TO DO
From the entries that follow, copy each line containing the word "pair".

START SOURCE INFORMATION

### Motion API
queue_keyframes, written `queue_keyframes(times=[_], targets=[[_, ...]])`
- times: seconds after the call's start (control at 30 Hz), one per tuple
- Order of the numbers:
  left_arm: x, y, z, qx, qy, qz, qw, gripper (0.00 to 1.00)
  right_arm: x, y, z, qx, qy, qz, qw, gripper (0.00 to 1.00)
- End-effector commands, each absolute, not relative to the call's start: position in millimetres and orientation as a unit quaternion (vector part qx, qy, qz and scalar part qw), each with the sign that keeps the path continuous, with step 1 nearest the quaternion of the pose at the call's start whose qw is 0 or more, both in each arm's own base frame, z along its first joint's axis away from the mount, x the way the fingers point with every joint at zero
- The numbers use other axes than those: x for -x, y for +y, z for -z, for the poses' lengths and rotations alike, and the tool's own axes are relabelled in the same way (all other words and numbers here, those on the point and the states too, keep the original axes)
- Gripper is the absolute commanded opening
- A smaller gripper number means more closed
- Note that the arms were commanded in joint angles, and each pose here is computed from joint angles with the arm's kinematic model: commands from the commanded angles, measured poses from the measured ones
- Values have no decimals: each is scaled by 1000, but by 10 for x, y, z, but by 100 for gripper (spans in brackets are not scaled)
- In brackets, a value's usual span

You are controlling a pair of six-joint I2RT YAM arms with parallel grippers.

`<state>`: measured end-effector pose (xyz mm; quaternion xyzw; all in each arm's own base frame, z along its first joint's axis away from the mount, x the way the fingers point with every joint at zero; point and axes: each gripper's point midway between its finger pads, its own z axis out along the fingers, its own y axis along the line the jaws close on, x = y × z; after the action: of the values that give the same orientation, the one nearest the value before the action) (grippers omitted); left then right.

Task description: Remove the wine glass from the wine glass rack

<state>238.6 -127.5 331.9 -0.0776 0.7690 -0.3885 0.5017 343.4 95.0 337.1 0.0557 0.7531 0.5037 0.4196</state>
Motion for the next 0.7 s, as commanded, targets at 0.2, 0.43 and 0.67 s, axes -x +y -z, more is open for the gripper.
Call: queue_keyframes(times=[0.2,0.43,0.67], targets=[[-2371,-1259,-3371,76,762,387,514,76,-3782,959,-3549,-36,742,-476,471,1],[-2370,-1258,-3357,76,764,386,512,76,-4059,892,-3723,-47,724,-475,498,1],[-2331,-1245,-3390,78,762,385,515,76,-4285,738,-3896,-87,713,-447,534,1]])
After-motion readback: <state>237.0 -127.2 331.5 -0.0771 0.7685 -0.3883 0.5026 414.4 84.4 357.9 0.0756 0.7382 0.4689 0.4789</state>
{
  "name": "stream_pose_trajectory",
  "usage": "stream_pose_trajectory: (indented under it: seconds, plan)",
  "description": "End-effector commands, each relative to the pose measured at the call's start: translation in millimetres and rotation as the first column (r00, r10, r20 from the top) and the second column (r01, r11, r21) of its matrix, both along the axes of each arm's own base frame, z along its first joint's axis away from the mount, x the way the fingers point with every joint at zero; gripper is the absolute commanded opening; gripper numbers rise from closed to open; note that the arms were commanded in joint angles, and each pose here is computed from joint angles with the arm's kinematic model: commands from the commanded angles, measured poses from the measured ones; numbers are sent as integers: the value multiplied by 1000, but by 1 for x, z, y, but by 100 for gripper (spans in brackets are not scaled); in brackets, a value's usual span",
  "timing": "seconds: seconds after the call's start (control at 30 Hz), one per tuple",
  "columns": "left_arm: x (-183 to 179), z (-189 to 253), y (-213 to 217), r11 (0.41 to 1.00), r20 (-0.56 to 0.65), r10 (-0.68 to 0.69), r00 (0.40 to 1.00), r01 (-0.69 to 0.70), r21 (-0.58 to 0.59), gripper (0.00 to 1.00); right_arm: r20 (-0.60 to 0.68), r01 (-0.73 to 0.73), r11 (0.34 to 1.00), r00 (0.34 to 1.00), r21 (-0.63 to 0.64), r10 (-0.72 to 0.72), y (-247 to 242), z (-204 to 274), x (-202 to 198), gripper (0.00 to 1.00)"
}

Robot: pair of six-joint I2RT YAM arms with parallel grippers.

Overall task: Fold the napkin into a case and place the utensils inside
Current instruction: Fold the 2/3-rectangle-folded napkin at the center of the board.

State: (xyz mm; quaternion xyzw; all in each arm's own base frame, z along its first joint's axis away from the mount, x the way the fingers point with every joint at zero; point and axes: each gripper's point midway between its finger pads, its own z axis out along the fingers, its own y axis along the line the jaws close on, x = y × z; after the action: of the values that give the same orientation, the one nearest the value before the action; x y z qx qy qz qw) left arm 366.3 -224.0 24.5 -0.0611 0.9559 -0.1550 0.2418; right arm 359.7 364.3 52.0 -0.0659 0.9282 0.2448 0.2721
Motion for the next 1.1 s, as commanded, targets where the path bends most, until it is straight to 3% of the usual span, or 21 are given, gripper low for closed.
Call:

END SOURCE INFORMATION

PROBLEM SOLUTION
You are controlling a pair of six-joint I2RT YAM arms with parallel grippers.
Robot: pair of six-joint I2RT YAM arms with parallel grippers.

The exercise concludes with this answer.